Les problèmes du côté de l’offre (au Nigeria et au Venezuela par exemple) et les politiques efficaces de rationnement de l’OPEP sont les facteurs clés qui influeront sur l’évolution des cours à court terme. Le potentiel haussier des cours du pétrole est quelque peu limité par la révolution du schiste aux États-Unis. En effet, une hausse des cours augmente l’offre, ce qui illustre l’adage « le meilleure remède à la hausse des prix, c’est la hausse des prix ».
Dans un contexte d’augmentation de la demande mondiale, cette situation crée un dilemme pour les investisseurs. Le moment est-il venu de céder ses positions sur le carbone ? Ou alors est-il trop tôt ? Par ailleurs, les craintes d’avoir à encourir des pertes significatives en raison d’une dépréciation inévitable d’actifs « bloqués » inutiles sont-elles exagérées ? À un certain stade, le cours du pétrole est voué à chuter. Même l’Arabie saoudite a récemment annoncé un projet visant à devenir une économie neutre en carbone dans un délai de quelques décennies.
Le pétrole dans l’indice
Par ailleurs, le pétrole demeure une pondération importante dans les indices des marchés actions, en dépit de la préférence actuelle en faveur des valeurs Internet FANG. Exxon Mobile, la plus grande des majors pétrolières, reste parmi les dix principales positions de l’indice MSCI World, et le secteur de l’énergie représente plus de 6 % au sein de cet indice. Dans la mesure où les cours du pétrole sont essentiellement imprévisibles à court terme, et ont été jusqu’à présent très peu affectés par la transition mondiale vers une économie sans carbone, investir dans le secteur de l’énergie reste justifié.
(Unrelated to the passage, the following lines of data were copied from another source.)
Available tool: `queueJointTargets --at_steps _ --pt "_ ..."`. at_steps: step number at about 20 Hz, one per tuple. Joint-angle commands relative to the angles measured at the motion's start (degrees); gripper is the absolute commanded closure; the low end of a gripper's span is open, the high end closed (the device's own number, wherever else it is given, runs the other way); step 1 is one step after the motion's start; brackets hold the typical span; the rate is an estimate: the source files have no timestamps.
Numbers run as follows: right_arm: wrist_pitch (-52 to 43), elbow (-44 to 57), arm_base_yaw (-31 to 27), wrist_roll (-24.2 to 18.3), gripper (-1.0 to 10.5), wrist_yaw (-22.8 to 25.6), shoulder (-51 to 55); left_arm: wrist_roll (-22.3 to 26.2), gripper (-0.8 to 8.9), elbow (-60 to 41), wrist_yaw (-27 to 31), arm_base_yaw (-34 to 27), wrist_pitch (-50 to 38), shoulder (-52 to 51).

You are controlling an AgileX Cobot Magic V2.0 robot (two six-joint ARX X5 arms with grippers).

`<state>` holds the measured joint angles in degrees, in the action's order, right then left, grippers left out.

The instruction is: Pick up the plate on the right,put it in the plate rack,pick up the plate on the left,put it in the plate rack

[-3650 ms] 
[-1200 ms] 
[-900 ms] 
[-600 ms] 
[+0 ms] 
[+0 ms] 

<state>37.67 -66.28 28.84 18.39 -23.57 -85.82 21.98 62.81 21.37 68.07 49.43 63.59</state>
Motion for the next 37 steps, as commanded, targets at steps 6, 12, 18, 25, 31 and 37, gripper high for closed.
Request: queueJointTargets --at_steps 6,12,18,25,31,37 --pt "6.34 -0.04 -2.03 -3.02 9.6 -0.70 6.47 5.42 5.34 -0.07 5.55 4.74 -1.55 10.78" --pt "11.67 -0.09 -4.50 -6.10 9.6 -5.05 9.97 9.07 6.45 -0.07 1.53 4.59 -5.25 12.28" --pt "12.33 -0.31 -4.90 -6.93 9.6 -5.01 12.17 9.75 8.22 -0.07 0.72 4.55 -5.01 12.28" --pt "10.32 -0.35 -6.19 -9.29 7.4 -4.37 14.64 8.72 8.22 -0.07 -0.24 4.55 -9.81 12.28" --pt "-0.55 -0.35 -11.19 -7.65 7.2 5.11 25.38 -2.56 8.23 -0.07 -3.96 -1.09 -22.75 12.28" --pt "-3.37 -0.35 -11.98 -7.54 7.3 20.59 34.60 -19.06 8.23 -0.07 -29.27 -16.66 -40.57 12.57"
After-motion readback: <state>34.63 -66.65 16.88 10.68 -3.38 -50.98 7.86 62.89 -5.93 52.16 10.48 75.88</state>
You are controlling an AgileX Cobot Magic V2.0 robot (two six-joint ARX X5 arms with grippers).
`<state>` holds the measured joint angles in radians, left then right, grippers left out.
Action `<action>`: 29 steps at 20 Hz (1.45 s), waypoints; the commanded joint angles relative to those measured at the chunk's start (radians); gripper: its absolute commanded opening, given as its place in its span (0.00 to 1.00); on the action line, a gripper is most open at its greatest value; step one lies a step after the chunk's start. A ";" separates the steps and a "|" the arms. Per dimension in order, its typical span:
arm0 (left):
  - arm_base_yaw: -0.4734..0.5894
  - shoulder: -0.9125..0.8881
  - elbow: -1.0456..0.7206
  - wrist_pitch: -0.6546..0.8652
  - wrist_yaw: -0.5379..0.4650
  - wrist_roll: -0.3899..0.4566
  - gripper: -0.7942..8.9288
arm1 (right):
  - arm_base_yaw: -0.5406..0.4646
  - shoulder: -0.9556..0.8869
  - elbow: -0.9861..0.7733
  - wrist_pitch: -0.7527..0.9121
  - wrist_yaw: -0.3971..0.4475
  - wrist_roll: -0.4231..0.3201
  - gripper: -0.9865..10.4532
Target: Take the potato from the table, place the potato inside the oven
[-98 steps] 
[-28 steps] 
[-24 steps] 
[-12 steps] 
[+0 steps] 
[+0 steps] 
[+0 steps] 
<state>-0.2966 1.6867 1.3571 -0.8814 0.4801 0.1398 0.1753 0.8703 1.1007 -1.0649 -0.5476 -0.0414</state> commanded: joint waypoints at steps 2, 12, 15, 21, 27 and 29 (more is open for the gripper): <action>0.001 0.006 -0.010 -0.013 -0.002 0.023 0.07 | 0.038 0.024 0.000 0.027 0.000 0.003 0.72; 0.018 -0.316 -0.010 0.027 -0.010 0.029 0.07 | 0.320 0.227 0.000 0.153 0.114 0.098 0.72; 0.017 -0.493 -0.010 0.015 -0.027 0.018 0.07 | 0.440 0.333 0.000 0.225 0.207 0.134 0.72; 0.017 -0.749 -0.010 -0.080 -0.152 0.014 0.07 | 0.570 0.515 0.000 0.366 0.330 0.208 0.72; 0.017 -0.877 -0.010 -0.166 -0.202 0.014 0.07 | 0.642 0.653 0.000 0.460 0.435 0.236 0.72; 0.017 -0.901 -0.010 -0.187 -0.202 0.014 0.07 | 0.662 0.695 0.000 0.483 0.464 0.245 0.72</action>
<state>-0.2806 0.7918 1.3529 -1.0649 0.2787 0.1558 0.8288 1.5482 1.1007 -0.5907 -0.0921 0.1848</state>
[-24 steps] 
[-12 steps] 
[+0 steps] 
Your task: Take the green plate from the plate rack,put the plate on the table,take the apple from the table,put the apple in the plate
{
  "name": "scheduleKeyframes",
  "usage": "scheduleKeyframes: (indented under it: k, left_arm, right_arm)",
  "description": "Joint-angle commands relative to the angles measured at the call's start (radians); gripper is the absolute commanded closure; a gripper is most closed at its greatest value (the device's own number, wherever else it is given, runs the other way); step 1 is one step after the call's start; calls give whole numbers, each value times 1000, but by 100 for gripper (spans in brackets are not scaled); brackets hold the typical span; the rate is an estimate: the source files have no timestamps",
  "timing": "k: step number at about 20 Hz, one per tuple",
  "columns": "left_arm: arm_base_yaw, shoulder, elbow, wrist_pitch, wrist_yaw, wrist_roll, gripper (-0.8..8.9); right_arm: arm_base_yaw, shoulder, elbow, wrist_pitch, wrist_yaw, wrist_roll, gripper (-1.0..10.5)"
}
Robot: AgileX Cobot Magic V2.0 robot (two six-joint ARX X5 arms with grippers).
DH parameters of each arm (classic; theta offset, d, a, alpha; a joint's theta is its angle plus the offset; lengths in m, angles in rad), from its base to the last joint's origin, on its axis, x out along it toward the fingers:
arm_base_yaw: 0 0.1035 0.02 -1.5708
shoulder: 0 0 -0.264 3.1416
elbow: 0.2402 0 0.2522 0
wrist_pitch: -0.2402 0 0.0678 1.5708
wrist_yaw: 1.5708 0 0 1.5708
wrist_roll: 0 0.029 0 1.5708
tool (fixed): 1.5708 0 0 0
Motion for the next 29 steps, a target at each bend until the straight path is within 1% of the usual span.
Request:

Nous déconseillons même de rester à l’écart du secteur car il offre aux investisseurs adeptes de la gestion active des opportunités intéressantes de générer de la valeur. Au cours des dix dernières années, le secteur de l’énergie a ajouté un risque unique aux portefeuilles d’actions, une situation qui devrait perdurer. Par ailleurs, les investisseurs bénéficient généralement d’une diversification accrue de leurs portefeuilles.